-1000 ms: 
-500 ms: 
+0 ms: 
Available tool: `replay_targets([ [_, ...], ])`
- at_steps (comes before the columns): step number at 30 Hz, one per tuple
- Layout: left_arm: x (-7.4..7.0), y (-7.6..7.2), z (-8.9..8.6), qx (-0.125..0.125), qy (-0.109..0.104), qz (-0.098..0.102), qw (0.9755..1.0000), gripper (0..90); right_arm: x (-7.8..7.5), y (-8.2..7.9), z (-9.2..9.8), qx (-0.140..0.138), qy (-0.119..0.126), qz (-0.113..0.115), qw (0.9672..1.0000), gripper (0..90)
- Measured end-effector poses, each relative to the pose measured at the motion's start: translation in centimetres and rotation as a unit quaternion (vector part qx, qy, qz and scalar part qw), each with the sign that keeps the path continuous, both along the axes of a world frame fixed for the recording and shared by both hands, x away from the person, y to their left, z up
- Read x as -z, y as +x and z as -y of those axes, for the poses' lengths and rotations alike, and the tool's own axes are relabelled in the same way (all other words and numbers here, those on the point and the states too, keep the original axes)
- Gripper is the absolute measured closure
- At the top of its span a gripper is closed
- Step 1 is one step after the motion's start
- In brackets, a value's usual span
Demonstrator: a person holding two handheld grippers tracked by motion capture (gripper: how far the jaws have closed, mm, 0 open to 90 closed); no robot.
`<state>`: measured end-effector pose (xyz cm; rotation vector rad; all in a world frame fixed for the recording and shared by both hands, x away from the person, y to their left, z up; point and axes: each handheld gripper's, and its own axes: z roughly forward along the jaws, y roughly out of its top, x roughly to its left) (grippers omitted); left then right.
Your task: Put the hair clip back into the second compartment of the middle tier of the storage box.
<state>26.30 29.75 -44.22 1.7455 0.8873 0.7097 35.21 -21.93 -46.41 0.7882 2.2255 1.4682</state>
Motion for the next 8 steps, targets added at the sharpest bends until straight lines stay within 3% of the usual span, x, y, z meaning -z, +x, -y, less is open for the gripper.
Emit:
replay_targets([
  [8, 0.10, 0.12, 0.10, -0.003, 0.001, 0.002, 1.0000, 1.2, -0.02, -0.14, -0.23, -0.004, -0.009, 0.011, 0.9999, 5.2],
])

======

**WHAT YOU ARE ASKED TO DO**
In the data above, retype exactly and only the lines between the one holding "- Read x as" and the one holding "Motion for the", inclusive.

**RESPONSE TO THIS TASK**
- Read x as -z, y as +x and z as -y of those axes, for the poses' lengths and rotations alike, and the tool's own axes are relabelled in the same way (all other words and numbers here, those on the point and the states too, keep the original axes)
- Gripper is the absolute measured closure
- At the top of its span a gripper is closed
- Step 1 is one step after the motion's start
- In brackets, a value's usual span
Demonstrator: a person holding two handheld grippers tracked by motion capture (gripper: how far the jaws have closed, mm, 0 open to 90 closed); no robot.
`<state>`: measured end-effector pose (xyz cm; rotation vector rad; all in a world frame fixed for the recording and shared by both hands, x away from the person, y to their left, z up; point and axes: each handheld gripper's, and its own axes: z roughly forward along the jaws, y roughly out of its top, x roughly to its left) (grippers omitted); left then right.
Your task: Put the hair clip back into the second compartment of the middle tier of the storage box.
<state>26.30 29.75 -44.22 1.7455 0.8873 0.7097 35.21 -21.93 -46.41 0.7882 2.2255 1.4682</state>
Motion for the next 8 steps, targets added at the sharpest bends until straight lines stay within 3% of the usual span, x, y, z meaning -z, +x, -y, less is open for the gripper.

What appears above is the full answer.